Yes, it sure looks like Paul has changed problems in the middle of the thread, the issue involving 50% of the data being non-missing has disappeared.

--
Paige Miller
Astounding
PROC Star

You can add to the list of statistics, for example:

output out=test11 median= q1= q3= nmiss= /autoname;

The NMISS statistic is number of observations having a missing value.  Also part of the output data set, _FREQ_ is the total number of observations for the county/year.  So you would have the information needed to compute % missing.

Paul_NYS
Obsidian | Level 7

Thanks Astounding. The above is very easy and does exactly what is needed.

Paul

Paul_NYS
Obsidian | Level 7

Paige-I haven't changed problems mid-thread, I haven't gotten to the 50% issue yet. I was still working on getting the proc means to work. Once that is done, then I am going to look at what you indicated above and Hai's response actually.

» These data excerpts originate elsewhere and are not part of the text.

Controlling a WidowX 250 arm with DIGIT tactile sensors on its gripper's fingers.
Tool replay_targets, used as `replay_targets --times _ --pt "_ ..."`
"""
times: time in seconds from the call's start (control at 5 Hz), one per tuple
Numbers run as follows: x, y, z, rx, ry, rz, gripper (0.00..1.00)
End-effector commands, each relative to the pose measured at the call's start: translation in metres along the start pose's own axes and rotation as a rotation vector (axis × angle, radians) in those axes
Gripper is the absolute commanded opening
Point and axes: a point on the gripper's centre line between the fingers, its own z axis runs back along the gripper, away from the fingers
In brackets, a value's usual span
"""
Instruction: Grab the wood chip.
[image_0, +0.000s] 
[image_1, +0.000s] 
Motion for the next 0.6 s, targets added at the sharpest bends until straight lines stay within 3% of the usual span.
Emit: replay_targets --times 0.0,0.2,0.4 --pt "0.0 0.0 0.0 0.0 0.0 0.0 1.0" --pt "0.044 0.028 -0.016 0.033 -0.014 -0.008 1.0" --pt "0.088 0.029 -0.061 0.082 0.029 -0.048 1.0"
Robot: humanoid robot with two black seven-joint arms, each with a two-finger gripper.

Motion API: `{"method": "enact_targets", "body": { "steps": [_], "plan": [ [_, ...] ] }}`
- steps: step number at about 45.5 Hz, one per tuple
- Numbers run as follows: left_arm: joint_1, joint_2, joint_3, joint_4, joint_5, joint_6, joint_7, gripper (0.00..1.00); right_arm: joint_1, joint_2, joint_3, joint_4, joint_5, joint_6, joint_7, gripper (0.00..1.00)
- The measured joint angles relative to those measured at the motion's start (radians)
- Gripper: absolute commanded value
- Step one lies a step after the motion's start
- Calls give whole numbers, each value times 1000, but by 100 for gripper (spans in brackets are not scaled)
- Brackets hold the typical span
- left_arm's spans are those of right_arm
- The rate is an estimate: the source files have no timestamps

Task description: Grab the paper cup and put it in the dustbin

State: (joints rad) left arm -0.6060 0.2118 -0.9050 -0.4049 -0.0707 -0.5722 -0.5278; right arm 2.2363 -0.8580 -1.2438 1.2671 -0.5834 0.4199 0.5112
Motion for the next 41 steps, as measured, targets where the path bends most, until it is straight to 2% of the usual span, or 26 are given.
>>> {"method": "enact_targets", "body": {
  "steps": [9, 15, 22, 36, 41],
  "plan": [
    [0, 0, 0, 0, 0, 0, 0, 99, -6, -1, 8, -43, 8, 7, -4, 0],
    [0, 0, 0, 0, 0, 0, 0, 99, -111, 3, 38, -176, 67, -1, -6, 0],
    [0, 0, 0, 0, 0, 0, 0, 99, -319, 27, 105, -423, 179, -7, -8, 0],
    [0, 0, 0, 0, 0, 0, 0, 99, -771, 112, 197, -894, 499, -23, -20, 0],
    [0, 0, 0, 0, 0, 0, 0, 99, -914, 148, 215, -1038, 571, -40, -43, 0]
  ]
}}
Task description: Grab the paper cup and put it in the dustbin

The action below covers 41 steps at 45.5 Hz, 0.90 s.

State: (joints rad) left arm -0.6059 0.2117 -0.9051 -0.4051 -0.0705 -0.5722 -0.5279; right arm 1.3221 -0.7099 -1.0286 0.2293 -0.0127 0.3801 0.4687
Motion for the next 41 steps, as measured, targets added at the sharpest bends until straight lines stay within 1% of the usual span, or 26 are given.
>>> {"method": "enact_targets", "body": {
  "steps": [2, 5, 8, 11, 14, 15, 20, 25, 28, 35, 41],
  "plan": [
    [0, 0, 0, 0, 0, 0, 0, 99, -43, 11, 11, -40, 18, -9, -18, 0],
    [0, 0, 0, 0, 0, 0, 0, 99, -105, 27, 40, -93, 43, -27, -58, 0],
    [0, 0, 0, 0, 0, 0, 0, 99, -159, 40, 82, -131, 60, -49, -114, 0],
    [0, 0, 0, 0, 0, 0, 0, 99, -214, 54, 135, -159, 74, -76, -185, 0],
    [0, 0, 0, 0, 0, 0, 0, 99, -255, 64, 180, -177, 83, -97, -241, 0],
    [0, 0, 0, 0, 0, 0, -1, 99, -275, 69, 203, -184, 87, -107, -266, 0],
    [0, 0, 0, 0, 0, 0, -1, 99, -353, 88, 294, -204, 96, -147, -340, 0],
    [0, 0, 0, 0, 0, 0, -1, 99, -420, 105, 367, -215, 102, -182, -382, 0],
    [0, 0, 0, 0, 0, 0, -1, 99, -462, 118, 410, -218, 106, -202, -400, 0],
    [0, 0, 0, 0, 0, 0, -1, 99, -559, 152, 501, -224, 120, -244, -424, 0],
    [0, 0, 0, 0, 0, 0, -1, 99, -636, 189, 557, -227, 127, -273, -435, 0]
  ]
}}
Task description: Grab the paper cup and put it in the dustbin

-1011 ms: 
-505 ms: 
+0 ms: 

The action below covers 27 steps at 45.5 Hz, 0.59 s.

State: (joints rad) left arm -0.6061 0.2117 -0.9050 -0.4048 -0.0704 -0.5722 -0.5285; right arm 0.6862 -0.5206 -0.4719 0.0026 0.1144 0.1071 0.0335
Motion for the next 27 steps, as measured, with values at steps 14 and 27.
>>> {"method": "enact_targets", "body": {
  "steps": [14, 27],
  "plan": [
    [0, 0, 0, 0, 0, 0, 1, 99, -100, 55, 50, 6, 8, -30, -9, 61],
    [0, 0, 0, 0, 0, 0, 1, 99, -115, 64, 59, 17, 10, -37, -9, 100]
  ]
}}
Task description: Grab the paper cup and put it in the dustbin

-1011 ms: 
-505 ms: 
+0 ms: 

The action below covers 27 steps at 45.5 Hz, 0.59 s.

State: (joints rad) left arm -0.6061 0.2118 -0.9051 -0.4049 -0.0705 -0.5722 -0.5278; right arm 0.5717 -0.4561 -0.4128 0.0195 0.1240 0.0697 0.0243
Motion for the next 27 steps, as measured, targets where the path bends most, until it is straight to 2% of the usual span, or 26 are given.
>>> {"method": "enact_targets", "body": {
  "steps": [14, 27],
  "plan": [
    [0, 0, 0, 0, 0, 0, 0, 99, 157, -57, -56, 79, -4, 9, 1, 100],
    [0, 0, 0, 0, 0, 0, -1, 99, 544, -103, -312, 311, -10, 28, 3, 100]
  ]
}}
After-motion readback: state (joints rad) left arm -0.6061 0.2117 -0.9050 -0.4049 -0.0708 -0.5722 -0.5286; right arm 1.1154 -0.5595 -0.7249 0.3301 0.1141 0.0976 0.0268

Reeza- I had asked a month or so ago about proc lifetest and its ability to calculate medians based on entire populations-missing or not. I don't know if this is what you mean.

Haikuo
Onyx | Level 15

IMHO, Proc SQL would be the most straightforward approach to tackle it, although may not be the most efficient. Else, datastep 2XDOW will get what want, but requiring 2X passes; Array() will do with 1 pass, but not as robust, as it needs to predefine the dimension which is unknown in your case. Following is to show using Hash() as a possible approach with 1X pass (vs. 2XDOW) and true dynamic (vs. Array):

data sample;

set sashelp.class (keep=name age sex);

  if ranuni(1)>0.5 then call missing (age);

run;

proc sort data=sample;

by sex age;run;

data want;

  declare hash h(multidata:'y');

  h.definekey('sex');

  h.definedata('name','sex','age');

  h.definedone();

  declare hiter hi('h');

  _i=0;

do _n=1 by 1 until (last.sex);

  set sample;

by sex;

if missing(age) then _i+1;

  h.add();

end;

if _i/_n<=0.5 then do;

  _rc=hi.first();

do _rc=0 by 0 while (_rc=0);

output;

_rc=hi.next();

end;

  end;

  drop _:;

  run;

Haikuo

Paul_NYS
Obsidian | Level 7

Hi Haikuo

Thanks for the response and I have not used Hash () objects before and your code above is somewhat beyond where I am, but will work through it and post back.

PaigeMiller
Diamond | Level 26

The statistics you want in the output data set are specified in the OUTPUT statement.